How Big Data analytics helps in weather forecasting. An example of Windy.app

Surely you've heard of such a concept as Big Data.

In short, it's just a lot of data about anything that can only be stored and analyzed by supercomputers. That is to say, it is very complicated.

But Big Data has one major advantage, which follows from the name of the concept — it gives you a big picture, which you can't get in any other way. That's why, with the development of computers into super machines, Big Data is used in many different areas of life, including meteorology, where it is one of the most important concepts. Weather forecasting is actually the oldest area to use Big Data. At the same time, it is the future of meteorology.

In this article, two Windy.app experts talk about the relations between Big Data and weather. In other words, you will find out what is behind a simple-looking forecast table or weather map you use in your weather app.

But we'll start at the very beginning — with the collection of Big Data using weather stations and other weather instruments.

Ilya Drigo, professional meteorologist, developer, and researcher

Pavel Konstantinov, assistant professor of the Department of Meteorology and Climatology at Lomonosov Moscow State University (MSU), Ph. D.

How we collect Big Data from weather stations and other weather instruments

Ilya: A necessary side-step: one of the most well-known models used to describe Big Data is the so-called 5V model. Based on it, Big Data has the following properties: Volume, Velocity, Variety, Veracity, and Value. Big Data in weather forecasting was one of the first to be fully aligned with the 5V model. Indeed, these are data of enormous size (Volume) about a rapidly changing environment (Velocity) obtained from completely different sources (Variety) for which you need to verify and assess their accuracy (Veracity) and which are important for countries' economies and people's lives.

So the first step to a quality weather forecast is collecting data about atmospheric conditions. The more data you have, the better. Every single day meteorologists all around the world gather, process, and analyze terabytes of information about the condition of the atmosphere and the oceans from all kinds of sources: weather stations, weather satellites, weather buoys, weather balloons, and weather radars — these are the five main weather instruments.

However, the stations are the most numerous: there are about 40 thousand of them around the world, counting only the official ones. Put simply, these are weather observation points. They register the data in their designated location and send those over to data processing centers. At Windy.app, we don't just show ready-made forecasts. We also continuously receive and display, in real-time, data from tens of thousands of these stations all around the world, information about the state of the ocean, and even information about precipitation, also in real-time.

Pavel: Weather stations are supervised by the countries in which they are located. There is also the World Meteorological Organization (WMO), a special agency of the UN whose purpose is to ensure that the number of these stations does not decrease and the system remains operational.

Yes, incidentally, weather forecasting is actually the oldest area to use Big Data. Transmission of these data is in fact the first example of free-to-flow and free-of-charge distribution of such information in the world. This is why meteorologists are rightly considered citizens of the world.

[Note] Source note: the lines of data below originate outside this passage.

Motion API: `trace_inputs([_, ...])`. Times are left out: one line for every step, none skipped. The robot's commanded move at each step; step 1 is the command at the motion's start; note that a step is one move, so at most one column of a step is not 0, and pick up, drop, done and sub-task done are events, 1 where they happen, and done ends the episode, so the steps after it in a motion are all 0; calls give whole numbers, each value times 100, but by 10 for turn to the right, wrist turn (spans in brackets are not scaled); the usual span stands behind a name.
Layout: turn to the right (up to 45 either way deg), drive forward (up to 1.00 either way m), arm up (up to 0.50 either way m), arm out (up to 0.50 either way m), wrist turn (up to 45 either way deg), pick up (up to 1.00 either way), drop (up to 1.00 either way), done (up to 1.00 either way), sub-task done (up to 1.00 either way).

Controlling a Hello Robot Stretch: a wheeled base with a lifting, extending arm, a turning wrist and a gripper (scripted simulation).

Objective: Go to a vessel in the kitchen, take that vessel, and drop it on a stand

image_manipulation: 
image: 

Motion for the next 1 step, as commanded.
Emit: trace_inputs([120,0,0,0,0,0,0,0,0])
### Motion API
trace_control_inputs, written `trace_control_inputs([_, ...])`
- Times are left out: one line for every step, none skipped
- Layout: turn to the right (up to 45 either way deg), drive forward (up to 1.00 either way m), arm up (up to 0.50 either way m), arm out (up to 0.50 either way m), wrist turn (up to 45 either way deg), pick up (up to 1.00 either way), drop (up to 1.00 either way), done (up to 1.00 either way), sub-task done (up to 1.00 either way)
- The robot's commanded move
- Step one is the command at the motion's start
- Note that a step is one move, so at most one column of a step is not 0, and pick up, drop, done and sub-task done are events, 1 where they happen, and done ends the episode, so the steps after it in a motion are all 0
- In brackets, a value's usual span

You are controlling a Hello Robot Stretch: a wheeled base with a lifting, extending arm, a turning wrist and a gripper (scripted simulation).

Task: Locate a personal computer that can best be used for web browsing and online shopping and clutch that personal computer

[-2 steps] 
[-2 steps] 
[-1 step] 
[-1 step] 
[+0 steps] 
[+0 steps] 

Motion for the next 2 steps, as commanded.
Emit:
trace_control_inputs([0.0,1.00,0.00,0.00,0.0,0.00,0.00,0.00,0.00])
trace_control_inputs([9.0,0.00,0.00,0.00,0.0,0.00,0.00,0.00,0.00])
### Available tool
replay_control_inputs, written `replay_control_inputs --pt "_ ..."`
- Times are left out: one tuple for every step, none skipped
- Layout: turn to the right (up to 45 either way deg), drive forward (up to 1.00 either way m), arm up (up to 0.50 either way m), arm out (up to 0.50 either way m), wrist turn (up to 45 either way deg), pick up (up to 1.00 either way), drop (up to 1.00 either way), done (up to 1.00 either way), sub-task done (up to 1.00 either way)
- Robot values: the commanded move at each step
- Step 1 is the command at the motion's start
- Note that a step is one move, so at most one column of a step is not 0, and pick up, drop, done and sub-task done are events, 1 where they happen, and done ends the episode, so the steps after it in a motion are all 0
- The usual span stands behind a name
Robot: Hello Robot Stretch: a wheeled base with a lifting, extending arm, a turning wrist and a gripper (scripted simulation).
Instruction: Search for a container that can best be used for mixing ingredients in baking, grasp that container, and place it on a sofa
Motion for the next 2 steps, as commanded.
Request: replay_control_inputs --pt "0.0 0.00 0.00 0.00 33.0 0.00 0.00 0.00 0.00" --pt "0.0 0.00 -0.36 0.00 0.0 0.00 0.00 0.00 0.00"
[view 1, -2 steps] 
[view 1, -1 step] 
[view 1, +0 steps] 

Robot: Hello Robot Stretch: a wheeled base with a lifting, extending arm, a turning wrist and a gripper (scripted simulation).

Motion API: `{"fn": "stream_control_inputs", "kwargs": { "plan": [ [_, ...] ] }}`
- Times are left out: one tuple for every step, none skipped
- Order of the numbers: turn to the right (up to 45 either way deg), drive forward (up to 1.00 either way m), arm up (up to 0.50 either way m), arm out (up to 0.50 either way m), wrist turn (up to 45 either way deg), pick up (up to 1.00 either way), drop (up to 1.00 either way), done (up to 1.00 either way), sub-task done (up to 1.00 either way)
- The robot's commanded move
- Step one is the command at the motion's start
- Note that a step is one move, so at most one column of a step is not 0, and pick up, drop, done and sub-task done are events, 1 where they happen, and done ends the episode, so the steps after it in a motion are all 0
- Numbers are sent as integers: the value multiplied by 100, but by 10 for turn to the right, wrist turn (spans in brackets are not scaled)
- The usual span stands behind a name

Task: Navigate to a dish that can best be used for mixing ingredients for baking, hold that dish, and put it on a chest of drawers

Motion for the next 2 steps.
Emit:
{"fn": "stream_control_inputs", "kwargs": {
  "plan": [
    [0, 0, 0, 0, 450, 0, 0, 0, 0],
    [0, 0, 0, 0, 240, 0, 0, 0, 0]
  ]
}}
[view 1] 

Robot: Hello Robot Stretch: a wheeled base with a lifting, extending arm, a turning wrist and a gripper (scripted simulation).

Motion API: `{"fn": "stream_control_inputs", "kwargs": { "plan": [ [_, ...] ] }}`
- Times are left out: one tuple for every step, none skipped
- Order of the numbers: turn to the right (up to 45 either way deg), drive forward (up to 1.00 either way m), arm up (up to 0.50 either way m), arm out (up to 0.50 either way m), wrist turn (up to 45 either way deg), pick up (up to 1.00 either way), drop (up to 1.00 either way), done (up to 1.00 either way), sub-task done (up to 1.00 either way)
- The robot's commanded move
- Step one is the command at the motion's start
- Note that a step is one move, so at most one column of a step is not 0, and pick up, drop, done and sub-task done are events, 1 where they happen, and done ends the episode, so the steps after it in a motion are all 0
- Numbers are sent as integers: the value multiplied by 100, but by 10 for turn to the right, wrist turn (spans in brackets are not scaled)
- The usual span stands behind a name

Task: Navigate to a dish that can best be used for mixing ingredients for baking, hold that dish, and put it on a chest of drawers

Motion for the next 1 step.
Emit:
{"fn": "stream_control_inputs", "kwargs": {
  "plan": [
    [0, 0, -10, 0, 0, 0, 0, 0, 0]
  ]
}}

There is a notion that land meteorology is more simple than marine meteorology because there are more land stations. I would not agree. Although it is true that there are more land stations, environmental conditions on land are more diverse. It is more difficult to produce a forecast here than for a more-or-less uniform water area of a sea or bay. At the current stage of weather observation development, we just cannot qualify one as more simple and the other more difficult.

Weather radars are a relatively new invention. Nevertheless, we have high hopes for them. Radars allow us to see the bigger picture of the weather. For instance, when we see in a forecast that a certain region has a big rain cloud going over it, most of the time, this Big Data is received from radars.

Timur Garifov / Unsplash

How we work with Big Data: store it and process it using weather forecast models

Ilya: The weather data collected is sent to data centers and then used for weather forecasting calculations. Nowadays, forecasts are calculated using complex algorithms called forecasting computational models. The operating principle of these is solving hydrophysical equations describing atmosphere behavior. As input about the condition of the atmosphere all around the world, these models use the data obtained through meteorological measurements.

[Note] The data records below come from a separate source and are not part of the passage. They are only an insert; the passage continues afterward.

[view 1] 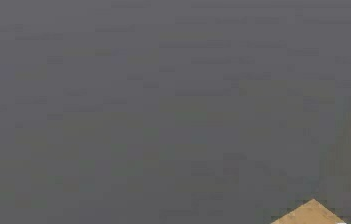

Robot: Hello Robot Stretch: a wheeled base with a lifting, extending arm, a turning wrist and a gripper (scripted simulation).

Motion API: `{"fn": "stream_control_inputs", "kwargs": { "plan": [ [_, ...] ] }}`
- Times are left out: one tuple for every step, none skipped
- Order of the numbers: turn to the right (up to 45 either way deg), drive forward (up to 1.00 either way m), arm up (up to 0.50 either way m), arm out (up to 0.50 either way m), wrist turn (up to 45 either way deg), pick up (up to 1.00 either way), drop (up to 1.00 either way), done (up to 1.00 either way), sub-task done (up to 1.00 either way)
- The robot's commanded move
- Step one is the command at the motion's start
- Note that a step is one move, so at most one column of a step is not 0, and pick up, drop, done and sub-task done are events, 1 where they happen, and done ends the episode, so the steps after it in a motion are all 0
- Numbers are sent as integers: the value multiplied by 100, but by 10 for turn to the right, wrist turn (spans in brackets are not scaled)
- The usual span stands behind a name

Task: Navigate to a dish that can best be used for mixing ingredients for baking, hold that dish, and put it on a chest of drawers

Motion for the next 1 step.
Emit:
{"fn": "stream_control_inputs", "kwargs": {
  "plan": [
    [0, 0, -32, 0, 0, 0, 0, 0, 0]
  ]
}}
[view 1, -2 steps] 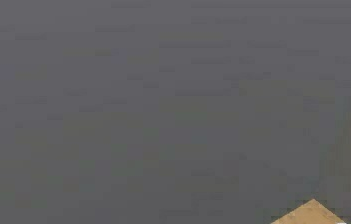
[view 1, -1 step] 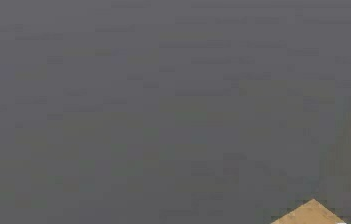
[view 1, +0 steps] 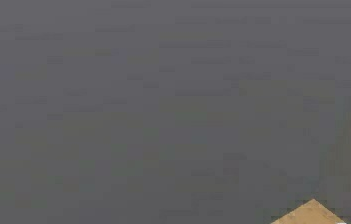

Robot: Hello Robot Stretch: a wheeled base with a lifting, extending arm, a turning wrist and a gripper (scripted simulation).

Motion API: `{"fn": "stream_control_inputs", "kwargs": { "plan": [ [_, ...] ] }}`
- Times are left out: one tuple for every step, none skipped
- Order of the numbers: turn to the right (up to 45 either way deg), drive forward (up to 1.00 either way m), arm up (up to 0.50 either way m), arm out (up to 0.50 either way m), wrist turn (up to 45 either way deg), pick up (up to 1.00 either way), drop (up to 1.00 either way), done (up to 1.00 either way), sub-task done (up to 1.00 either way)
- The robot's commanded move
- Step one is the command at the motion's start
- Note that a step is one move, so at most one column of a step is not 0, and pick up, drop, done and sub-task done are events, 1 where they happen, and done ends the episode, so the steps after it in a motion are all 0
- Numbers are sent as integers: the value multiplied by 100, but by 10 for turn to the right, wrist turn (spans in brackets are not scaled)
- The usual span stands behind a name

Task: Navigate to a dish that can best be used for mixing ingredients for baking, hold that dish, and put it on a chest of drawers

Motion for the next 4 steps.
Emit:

The task of weather forecasting is so computationally demanding that it uses the most powerful supercomputers present. Calculating weather for the whole world is so complicated and expensive that only a few hydrometeorological centers in the world can afford it.

At the same time, the accuracy of a modern weather forecast is significantly high: for example, we can predict tomorrow's weather with an accuracy of about 90–92%.

But weather forecasting can be done not only for the whole world but locally. At Windy.app, we also use our model, WRF8. With this model, we calculate the forecast for the whole of Europe and East Asia (Japan and South Korea) every day. We use cloud supercomputer processing power and the WRF-ARM model effective code to provide our users with some of the most accurate everyday weather forecasts available on the market today.

This WRF model is developed and supported by the worldwide community of meteorologists and developers. Due to the high demand for calculation parallelization effectiveness and code performance, the WRF-ARM model is implemented in Fortran, a general-purpose, compiled imperative programming language that is especially suited to numeric computation and scientific computing. Even though WRF-ARM is an open-source model, to adjust it effectively requires a great amount of knowledge and effort from the experts involved: meteorologists, developers of highly effective parallel code, and DevOps specialists.

Timur Garifov / Unsplash

So every night we download fresh weather data from the National Oceanic and Atmospheric Administration (NOAA) servers, process it, and use it as our initial and boundary conditions to run our WRF8 model. We calculate the forecast for 3 days for the whole of Europe with a resolution of 8 km (4.9 mi) and for East Asia with a resolution of 3 km (1.8 mi).

For the system to work with maximum effectiveness possible, we use cloud supercomputer processing power provided by Oracle. Grid calculations are effectively parallelized using the paradigms of MPI and OpenMP parallel programming, so, for the most effective calculations, we need a cluster with a low latency of the inner-cluster network and a big number of CPU cores. Apart from that, to optimize at the compiler level, we need direct access to the cores. By running a large number of tests in the Oracle cloud infrastructure, we managed to find the optimal configuration of a bare-metal cluster using low-latency RDMA networks to minimize the calculation time, on the one hand, increase the calculation accuracy on the other, and, as a result, optimize the financial costs.

Read more about the hardware side of our calculations in the official Oracle blog.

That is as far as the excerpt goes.